Recorded data —
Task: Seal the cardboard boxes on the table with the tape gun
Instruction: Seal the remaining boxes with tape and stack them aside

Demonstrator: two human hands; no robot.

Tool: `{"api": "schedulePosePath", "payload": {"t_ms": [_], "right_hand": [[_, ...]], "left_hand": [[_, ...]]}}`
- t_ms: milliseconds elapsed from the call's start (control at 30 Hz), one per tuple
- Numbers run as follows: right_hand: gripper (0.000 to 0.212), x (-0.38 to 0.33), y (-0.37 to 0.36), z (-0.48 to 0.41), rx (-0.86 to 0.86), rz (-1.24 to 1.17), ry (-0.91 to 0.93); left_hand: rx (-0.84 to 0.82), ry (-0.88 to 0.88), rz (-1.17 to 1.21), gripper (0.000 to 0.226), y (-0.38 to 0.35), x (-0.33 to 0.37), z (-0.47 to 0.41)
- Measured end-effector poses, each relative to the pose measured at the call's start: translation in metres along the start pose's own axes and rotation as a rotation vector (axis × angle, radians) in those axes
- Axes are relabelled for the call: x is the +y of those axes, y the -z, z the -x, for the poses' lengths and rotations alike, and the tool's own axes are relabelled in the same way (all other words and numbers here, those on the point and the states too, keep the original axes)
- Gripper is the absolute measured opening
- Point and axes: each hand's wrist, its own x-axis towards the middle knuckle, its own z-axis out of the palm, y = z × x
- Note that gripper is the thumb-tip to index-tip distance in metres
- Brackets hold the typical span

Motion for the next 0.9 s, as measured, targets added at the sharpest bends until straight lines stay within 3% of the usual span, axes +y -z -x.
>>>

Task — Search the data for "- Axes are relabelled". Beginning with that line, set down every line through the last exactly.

Result —
- Axes are relabelled for the call: x is the +y of those axes, y the -z, z the -x, for the poses' lengths and rotations alike, and the tool's own axes are relabelled in the same way (all other words and numbers here, those on the point and the states too, keep the original axes)
- Gripper is the absolute measured opening
- Point and axes: each hand's wrist, its own x-axis towards the middle knuckle, its own z-axis out of the palm, y = z × x
- Note that gripper is the thumb-tip to index-tip distance in metres
- Brackets hold the typical span

Motion for the next 0.9 s, as measured, targets added at the sharpest bends until straight lines stay within 3% of the usual span, axes +y -z -x.
>>>

The answer is complete.